Back in 2020, Schon and Cain filed a lawsuit against former drummer Steven Smith and former bassist Ross Valory, accusing them of engaging in an “attempted corporate coup d’état” to improperly use the Journey band name. That case ended last year with an “amicable settlement” that saw Smith and Valory depart the band.
And in September, former lead singer Steve Perry took legal action to stop Schon and Cain from registering federal trademarks on the names of many of the band’s biggest hits, including “Anyway You Want It” and “Wheel In The Sky.” Perry, who left Journey in 1998, says his ex-mates cannot unilaterally use the song names because the trio signed a partnership agreement requiring unanimous consent. The case remains pending.
Unlike the earlier cases, the new lawsuit over the Amex account pits Schon and Cain against one another. Schon says each of them should have “unfettered access” to all financial records, but that Cain “set up the account so that only he is authorized to access the records and information.”
And from the wording of the complaint, it sounds like Schon’s gripes potentially go deeper than a single credit card.
“Cain is interfering with Journey, refusing to respond to booking opportunities, blocking payment to band members, crew, and vendors, refusing to execute necessary operating documents, and in other ways as well,” Schon’s lawyers wrote. “Cain has further refused to deal with critical, time-sensitive touring contracts for Journey’s 2023 tour and ensure payment for band members and crew, who Cain contends are ‘non-essential.’ Schon believes those band and crew who are crucial to the band’s success should be paid. Cain’s conduct is inexplicable.”

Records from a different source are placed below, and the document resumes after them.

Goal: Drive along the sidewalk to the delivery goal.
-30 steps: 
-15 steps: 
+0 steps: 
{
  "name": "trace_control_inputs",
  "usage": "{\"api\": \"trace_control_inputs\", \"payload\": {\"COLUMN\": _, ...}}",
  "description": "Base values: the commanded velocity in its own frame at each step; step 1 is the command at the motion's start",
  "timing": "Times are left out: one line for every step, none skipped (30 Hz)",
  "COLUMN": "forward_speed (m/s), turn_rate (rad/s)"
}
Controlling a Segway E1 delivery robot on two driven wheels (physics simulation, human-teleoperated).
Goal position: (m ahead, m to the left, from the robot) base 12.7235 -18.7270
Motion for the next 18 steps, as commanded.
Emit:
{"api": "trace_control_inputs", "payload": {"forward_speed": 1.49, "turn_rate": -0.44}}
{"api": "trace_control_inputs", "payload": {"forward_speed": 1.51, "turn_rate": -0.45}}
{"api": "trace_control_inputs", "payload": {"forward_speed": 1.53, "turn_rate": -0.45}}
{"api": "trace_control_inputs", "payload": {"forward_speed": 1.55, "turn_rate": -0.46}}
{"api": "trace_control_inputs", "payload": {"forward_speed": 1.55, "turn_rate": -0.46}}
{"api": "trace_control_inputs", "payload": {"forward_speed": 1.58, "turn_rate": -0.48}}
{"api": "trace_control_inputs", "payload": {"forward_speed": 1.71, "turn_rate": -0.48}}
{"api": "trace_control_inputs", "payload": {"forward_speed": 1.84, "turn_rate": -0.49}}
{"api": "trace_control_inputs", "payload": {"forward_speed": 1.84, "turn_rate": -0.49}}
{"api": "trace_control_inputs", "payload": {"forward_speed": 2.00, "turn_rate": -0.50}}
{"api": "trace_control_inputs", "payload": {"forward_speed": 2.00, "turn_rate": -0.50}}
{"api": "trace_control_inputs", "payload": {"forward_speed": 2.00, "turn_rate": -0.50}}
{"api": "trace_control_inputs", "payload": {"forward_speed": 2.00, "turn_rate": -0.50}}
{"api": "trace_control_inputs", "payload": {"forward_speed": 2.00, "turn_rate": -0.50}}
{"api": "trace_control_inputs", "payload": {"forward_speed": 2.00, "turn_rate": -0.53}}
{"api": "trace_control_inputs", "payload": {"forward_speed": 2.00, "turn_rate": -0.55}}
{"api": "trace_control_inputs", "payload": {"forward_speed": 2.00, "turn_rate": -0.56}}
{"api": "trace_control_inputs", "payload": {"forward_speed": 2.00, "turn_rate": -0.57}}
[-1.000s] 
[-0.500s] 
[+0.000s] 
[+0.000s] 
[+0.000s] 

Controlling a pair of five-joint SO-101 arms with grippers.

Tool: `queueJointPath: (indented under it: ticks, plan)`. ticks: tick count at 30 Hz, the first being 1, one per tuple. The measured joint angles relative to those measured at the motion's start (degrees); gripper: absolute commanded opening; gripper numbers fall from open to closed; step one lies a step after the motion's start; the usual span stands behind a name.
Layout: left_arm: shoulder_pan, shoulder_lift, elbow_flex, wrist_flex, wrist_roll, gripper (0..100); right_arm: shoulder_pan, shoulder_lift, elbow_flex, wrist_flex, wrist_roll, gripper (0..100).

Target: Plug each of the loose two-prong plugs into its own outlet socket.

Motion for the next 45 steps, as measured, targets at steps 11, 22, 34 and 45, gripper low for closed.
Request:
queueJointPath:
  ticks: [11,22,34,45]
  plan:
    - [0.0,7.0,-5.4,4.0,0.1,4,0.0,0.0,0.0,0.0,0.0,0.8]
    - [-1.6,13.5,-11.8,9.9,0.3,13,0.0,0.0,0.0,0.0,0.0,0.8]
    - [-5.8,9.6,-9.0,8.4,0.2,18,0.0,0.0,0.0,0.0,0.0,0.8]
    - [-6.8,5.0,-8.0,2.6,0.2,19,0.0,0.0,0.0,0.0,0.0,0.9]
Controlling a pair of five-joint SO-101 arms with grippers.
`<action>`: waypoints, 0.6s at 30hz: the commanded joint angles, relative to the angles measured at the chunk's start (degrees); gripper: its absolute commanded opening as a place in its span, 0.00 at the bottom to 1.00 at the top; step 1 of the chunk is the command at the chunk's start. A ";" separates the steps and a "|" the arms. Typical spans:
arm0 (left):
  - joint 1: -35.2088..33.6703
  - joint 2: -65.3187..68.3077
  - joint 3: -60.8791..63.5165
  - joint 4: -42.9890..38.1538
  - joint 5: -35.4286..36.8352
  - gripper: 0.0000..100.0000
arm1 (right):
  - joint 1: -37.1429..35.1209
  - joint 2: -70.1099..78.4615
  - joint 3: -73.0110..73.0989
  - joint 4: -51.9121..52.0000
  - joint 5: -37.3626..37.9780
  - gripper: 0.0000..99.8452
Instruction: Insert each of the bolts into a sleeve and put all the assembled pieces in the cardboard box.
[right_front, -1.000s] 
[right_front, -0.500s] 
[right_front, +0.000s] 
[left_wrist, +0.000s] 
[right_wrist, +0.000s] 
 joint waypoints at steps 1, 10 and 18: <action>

But in his own statement, Cain’s attorney Alan Gutman told Billboard that it was Schon’s “reckless spending” on the Amex, including “more than $1 million of improper personal expenses,” that led to the current dispute.
“Schon’s complaint is the classic example of desperate people doing desperate things,” Gutman said. “It’s very unfortunate that Neal — and Neal alone — has created such difficulties for himself and his family through his profligate spending.”